Rank und schlank sowie möglichst "fett-frei" - so wollen nicht nur viele Männer und Frauen, sondern auch Unternehmen sein; unter anderem, damit sie "agiler" sind. Diesen Eindruck gewinnt man oft beim Lesen ihrer Verlautbarungen. So häufig taucht darin der Begriff "lean" - und seit zwei, drei Jahren das Wort "agil" - auf.

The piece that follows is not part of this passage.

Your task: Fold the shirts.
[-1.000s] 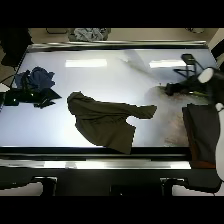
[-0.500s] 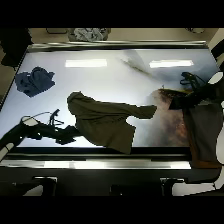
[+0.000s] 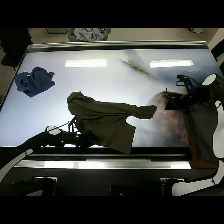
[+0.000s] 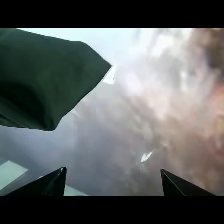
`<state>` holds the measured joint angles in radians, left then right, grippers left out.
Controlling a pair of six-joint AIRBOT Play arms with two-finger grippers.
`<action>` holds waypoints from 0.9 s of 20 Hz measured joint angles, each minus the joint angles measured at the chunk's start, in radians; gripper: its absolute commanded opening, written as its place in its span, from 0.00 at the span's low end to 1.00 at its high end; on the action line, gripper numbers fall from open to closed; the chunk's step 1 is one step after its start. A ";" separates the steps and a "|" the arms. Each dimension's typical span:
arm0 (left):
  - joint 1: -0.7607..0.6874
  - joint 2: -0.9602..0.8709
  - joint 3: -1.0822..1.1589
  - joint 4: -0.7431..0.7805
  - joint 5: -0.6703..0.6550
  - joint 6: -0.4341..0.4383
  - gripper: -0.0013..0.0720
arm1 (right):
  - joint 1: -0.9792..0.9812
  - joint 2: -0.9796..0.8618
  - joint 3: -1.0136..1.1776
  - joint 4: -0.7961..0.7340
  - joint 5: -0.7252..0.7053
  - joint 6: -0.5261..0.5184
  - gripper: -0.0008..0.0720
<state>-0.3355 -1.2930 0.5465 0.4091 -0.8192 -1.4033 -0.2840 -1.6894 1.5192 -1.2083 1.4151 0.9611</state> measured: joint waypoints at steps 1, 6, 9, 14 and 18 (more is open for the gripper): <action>-0.020 -0.006 -0.001 -0.016 0.043 -0.014 0.20 | 0.001 -0.007 -0.009 0.014 -0.001 0.000 0.94; -0.061 -0.011 0.000 -0.056 0.146 -0.040 0.06 | 0.030 -0.027 -0.102 0.062 -0.072 0.000 0.94; -0.067 0.012 0.001 -0.063 0.166 -0.026 0.06 | 0.061 -0.050 -0.138 0.116 -0.148 -0.001 0.93; -0.070 0.074 0.002 -0.068 0.177 -0.006 0.06 | 0.093 -0.093 -0.155 0.244 -0.266 0.016 0.25; -0.067 0.127 0.008 -0.068 0.179 0.062 0.06 | 0.105 -0.105 -0.159 0.261 -0.306 0.040 0.07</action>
<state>-0.4023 -1.1664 0.5549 0.3412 -0.6399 -1.3411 -0.1795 -1.7943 1.3605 -0.9478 1.1088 1.0016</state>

Doch was bedeutet "Lean" eigentlich? Ist Lean ein "Instrument zum Fördern der bereichs- und funktionsübergreifenden Zusammenarbeit? Oder ein Mittel zur Kostensenkung? Oder lässt sich mit hiermit das durchrationalisierte Unternehmen verwirklichen, das eine immer höhere Qualität produziert? Oder zielt Lean darauf ab, den Kunden mehr Nutzen zu bieten, um im Wettbewerb die Nase vorne zu haben?
Werte schaffen und Verschwendung vermeiden
Analysiert man die verschiedenen Lean Management-Methoden und -ansätze, stellt man fest, dass diese stets zwei Ziele anstreben:
Werte für die Kunden schaffen und
Verschwendung vermeiden.
Die betriebliche Praxis ist eine andere. Dort konzentrieren sich die Lean-Initiativen oft auf das zweite Ziel: Verschwendung vermeiden. Als Verschwendung wird hierbei alles betrachtet, was Ressourcen kostet oder bindet und keinen Beitrag zum Erreichen der (finanziellen) Ziele des Unternehmens leistet - wie zum Beispiel lange Durchlaufzeiten, ein hoher Ausschuss, überflüssige Kontrollstrukturen und Dokumentationen.
Unternehmen, die ihre Lean-Projekte nur auf das Ziel "Verschwendung vermeiden" konzentrieren, gewinnen nur kurzfristig. Langfristig sind Lean-Initiativen nur erfolgreich, wenn sie zugleich das Ziel verfolgen: Werte schaffen für die Kunden.
Aus Lean-Sicht ist alles Verschwendung, was dem Kunden keinen Nutzen bietet und wofür er folglich nicht bereit ist, zu bezahlen - all dies muss auf den Prüfstand. Lean bedeutet also in erster Linie, den Blick in die Organisation so zu verändern, dass der Kundennutzen - also das, was dem Kunden wirklich wichtig ist - im Zentrum aller (gemeinsamen) Initiativen und Aktivitäten steht.
Mehr Selbstverantwortung auf der Shopfloor-Ebene
Unternehmen streben oft danach, alles top-down zu steuern und zu kontrollieren. Dies führt dazu, dass die Mitarbeiter auf der wertschöpfenden Ebene beziehungsweise Shopfloor-Ebene die Verantwortung für das Produzieren von Qualität und Kundennutzen an das Management beziehungsweise ihre Führungskräfte delegieren.
Ein zentrales Anliegen von Lean Management hingegen ist, die Verantwortung hierfür Schritt für Schritt auf die Shopfloor-Ebene zu verlagern - unter anderem, um schneller, agiler, flexibler zum Beispiel auf veränderte Kundenwünsche reagieren zu können: Nicht das Management entscheidet, was im Betriebsalltag richtig und wichtig ist, sondern diejenigen, die in direktem Kontakt mit den Kunden stehen. Stets, wenn ein Problem oder eine Verbesserungschance sichtbar wird, entscheiden die Mitarbeiter auf der wertschöpfenden Ebene selbst, was es zu tun gilt. Das Management wird lediglich informiert. Die Qualitätssicherung und das Qualitätsmanagement sind sozusagen in den Arbeitsprozess integriert.
Ein zentrales Ziel aller nachhaltigen Lean-Initiativen ist, die Flexibilität der Arbeitsprozesse erhöhen. Eine Standardisierung der Prozesse und Reduktion der möglichen und erlaubten Prozessvarianten führt schnell zu starren, unflexiblen Prozessen. Die Folge: Das Unternehmen reagiert nur noch langsam auf neue Kundenbedürfnisse.
Deshalb lautet eine zentrale Frage beim Lean Management: "Haben wir genügend Spielräume, um rasch auf neue Anforderungen zu reagieren?" Und im Zweifelsfall werden die Mitarbeiter oder Arbeitsteams ermutigt, Regeln außer Kraft zu setzen oder von definierten Standards abzuweichen.